Kindergarten entry assessments—quick tests that are given to incoming students and are intended to help teachers tailor their instruction to a child’s specific needs—are used in close to three-quarters of the nation’s public schools.
But using those tests doesn’t appear to have a significant impact on how well a student is reading or doing math in the spring of the kindergarten year, raising the question of whether such tests are serving their intended purpose.
These findings are part of a federally funded report from the Regional Educational Laboratory Northeast & Islands, “How Kindergarten Entry Assessments are Used in Public Schools and How They Correlate with Spring Assessments.” There are 10 regional educational laboratories, and the Northeast & Islands branch covers six New England states, New York, Puerto Rico, and the U.S. Virgin Islands.
The researchers used a longitudinal study of data gathered on children who started school in the 2010-11 school year, and the schools those children attended. At that time, 73 percent of public schools that offered kindergarten said they gave incoming students these entry tests. That percentage could be even higher now, because the U.S. Department of Education has been nudging states to create or improve entry assessments with the goal of getting children off to a strong academic start. In 2013, for example, the Education Department distributed $15 million to several states to help them create or improve their kindergarten entry tests.

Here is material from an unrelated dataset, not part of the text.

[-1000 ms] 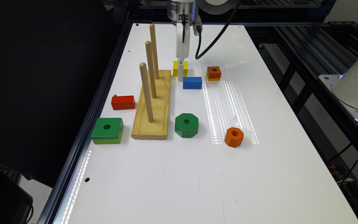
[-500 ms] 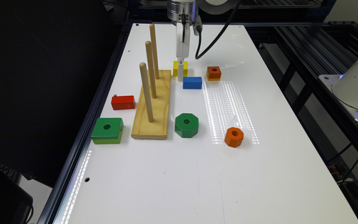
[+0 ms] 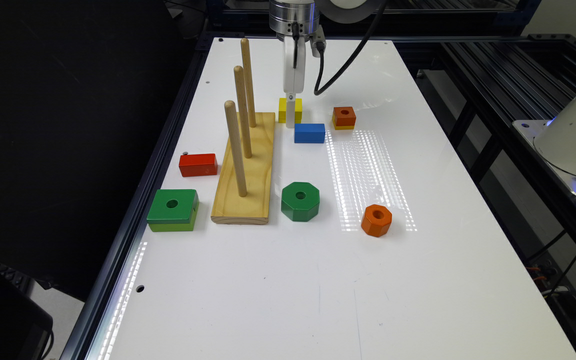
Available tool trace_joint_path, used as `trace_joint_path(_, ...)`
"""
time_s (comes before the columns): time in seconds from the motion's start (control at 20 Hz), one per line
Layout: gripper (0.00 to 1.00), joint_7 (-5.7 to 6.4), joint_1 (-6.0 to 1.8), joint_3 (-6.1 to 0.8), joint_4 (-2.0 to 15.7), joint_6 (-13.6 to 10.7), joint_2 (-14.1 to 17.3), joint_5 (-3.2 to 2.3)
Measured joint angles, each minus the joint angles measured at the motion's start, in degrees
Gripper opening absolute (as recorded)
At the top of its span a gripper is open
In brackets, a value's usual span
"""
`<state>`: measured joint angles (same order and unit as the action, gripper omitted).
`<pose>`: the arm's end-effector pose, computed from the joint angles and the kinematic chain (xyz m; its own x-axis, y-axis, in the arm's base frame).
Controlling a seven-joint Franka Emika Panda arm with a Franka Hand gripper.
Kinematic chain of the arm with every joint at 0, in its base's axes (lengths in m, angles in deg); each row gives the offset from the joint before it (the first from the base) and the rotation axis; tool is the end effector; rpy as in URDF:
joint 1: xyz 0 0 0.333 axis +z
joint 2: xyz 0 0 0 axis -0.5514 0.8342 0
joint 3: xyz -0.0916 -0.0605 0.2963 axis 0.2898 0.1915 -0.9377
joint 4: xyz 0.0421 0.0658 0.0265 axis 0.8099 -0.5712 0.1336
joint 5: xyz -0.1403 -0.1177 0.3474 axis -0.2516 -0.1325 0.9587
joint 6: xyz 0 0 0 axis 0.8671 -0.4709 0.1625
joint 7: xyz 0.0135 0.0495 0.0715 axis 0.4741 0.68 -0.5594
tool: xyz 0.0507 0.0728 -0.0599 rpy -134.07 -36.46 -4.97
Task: Pick up yellow block.
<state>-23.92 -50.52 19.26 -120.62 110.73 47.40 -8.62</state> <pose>0.5446 -0.1310 0.1713 0.7185 -0.6955 0.0039 -0.6953 -0.7185 -0.0165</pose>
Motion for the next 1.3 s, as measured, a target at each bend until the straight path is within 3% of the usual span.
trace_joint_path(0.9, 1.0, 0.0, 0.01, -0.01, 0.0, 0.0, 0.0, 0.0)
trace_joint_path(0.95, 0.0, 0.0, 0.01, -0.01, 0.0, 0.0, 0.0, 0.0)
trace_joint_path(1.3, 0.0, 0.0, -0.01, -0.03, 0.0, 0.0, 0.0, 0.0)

The researchers found that of the schools that were using these tests, the vast majority—93 percent—said they were doing so in order to “individualize instruction.” Forty-one percent used them to help create class assignments, nearly a quarter of schools reported using them to advise parents on delaying kindergarten entry, and 16 percent used them as screening tools for children who were younger than the kindergarten cutoff.

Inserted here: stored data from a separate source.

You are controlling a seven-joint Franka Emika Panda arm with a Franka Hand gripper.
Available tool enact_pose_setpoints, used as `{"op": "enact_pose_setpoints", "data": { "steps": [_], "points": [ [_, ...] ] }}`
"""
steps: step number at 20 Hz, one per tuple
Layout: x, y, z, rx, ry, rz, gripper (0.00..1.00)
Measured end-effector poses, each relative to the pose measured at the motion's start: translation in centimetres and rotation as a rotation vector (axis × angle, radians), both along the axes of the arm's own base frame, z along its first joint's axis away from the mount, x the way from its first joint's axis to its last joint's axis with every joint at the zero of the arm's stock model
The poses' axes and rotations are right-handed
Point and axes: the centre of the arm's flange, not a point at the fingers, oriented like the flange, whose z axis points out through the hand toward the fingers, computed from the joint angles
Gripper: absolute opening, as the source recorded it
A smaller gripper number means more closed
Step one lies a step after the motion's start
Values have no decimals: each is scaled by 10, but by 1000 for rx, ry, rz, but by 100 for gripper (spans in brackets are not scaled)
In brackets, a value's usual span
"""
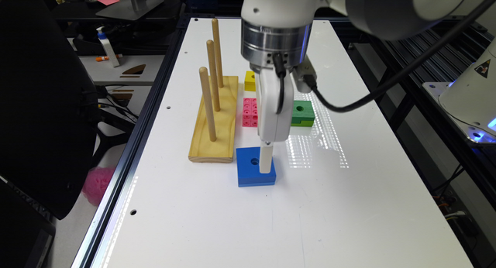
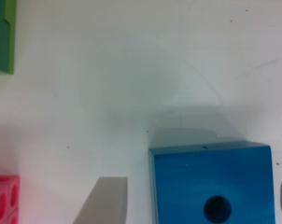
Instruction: Pick up blue block.
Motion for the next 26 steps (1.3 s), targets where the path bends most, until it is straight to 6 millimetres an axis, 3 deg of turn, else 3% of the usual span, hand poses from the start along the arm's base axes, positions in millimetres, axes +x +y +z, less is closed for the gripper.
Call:
{"op": "enact_pose_setpoints", "data": {
  "steps": [9,17,26],
  "points": [
    [7,5,1,7,-9,4,100],
    [10,7,-28,19,-2,4,100],
    [19,12,-31,26,-8,6,100]
  ]
}}
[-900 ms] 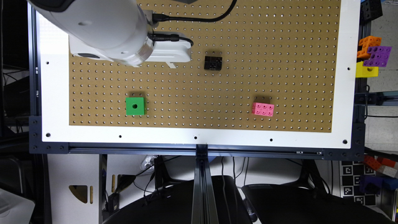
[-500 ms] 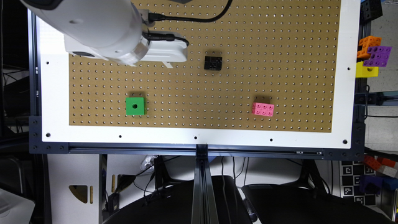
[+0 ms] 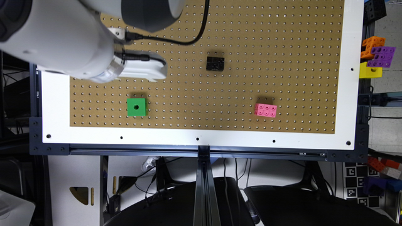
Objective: Pick up green block.
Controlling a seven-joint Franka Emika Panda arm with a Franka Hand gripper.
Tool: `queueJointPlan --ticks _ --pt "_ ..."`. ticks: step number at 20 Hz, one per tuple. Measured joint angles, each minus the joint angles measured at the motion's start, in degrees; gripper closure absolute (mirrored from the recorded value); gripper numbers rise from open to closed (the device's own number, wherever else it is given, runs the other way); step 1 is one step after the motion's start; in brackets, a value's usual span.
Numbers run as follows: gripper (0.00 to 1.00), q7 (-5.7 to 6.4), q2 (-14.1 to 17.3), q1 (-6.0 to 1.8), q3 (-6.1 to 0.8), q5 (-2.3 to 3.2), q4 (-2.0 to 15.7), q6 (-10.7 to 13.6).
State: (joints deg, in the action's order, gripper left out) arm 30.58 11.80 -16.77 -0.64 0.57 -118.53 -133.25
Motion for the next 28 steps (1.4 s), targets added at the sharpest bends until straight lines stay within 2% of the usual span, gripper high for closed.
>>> queueJointPlan --ticks 4,8,10,12,19,22,25,28 --pt "0.00 -0.56 1.40 -0.83 0.01 0.04 1.92 0.00" --pt "0.00 -2.80 3.24 -2.88 0.08 0.10 4.63 0.01" --pt "0.00 -3.55 4.67 -3.47 0.07 0.09 6.24 0.05" --pt "0.00 -3.59 5.50 -3.43 0.05 0.09 7.09 0.08" --pt "0.00 -3.59 6.85 -3.34 -0.10 0.09 7.29 -0.24" --pt "0.00 -3.59 9.60 -3.32 -0.28 0.09 7.52 -2.46" --pt "0.00 -3.59 11.79 -3.32 -0.34 0.09 9.13 -2.98" --pt "0.00 -3.59 12.22 -3.32 -0.37 0.09 9.94 -2.79"
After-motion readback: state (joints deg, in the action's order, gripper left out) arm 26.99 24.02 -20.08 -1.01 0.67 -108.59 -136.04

And, despite saying that the intent of the tests is to improve instruction, using them didn’t connect to a child’s academic performance.

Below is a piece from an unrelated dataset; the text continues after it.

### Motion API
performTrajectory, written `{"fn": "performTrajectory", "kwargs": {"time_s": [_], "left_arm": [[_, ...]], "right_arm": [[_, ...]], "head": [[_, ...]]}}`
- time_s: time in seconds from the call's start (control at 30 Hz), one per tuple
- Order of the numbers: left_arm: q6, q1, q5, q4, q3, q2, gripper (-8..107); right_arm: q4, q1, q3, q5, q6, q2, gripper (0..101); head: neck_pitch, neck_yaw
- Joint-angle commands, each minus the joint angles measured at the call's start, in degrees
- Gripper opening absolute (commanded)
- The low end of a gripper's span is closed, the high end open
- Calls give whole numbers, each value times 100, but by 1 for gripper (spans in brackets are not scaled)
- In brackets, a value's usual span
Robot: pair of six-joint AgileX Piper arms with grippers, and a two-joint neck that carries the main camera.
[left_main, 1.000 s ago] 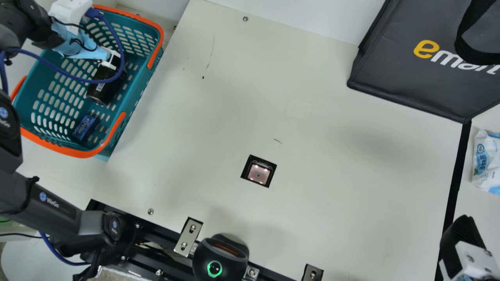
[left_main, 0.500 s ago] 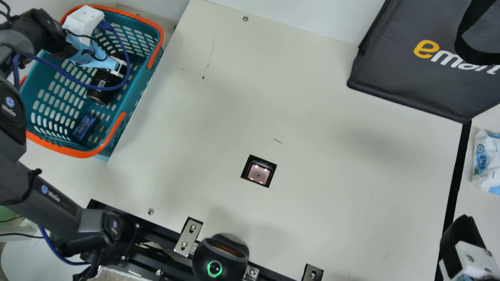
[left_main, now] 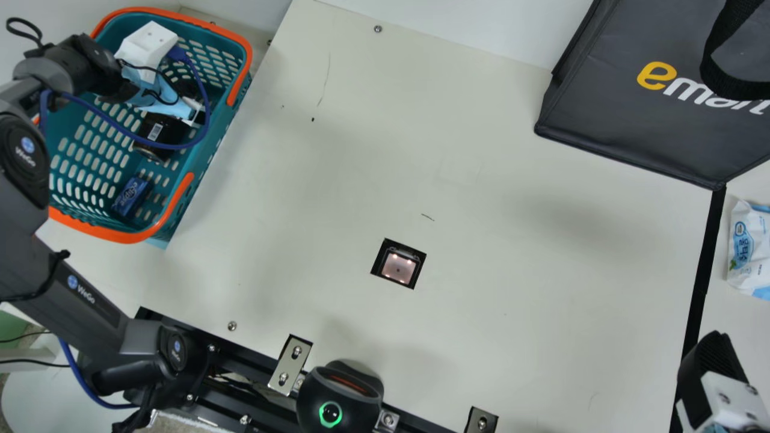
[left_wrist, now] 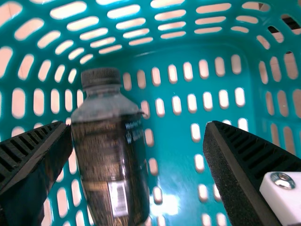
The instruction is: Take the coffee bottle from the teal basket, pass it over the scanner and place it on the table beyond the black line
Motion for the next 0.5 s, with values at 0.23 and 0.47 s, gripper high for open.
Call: {"fn": "performTrajectory", "kwargs": {"time_s": [0.23,0.47], "left_arm": [[-91,-123,-491,224,-227,463,90],[-495,-198,-533,591,-509,823,90]], "right_arm": [[0,0,0,-11,0,0,95],[0,0,0,-11,0,0,95]], "head": [[-166,23],[-166,23]]}}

For all their widespread use, these readiness tests are not universally supported. One concern is that they’ll could be used to make the case to delay a child’s entry into kindergarten even if the child meets the age cutoff, which my colleague Catherine Gewertz wrote about last year. Twenty-four percent of schools reported using the tests to support holding a child out of school for a year.
So what to make of this? The authors of the report say that states must be careful as they roll out these systems that teachers understand how to administer them correctly and to interpret the results.
“In theory the impact of kindergarten entry assessments on student achievement depends on several components working together successfully,” the report said. Those components include reliable tests, administered correctly, by teachers who can understand the results and make quick adjustments on the fly when necessary.
“In practice, schools operate at varying levels of quality in each link in this chain,” the authors wrote.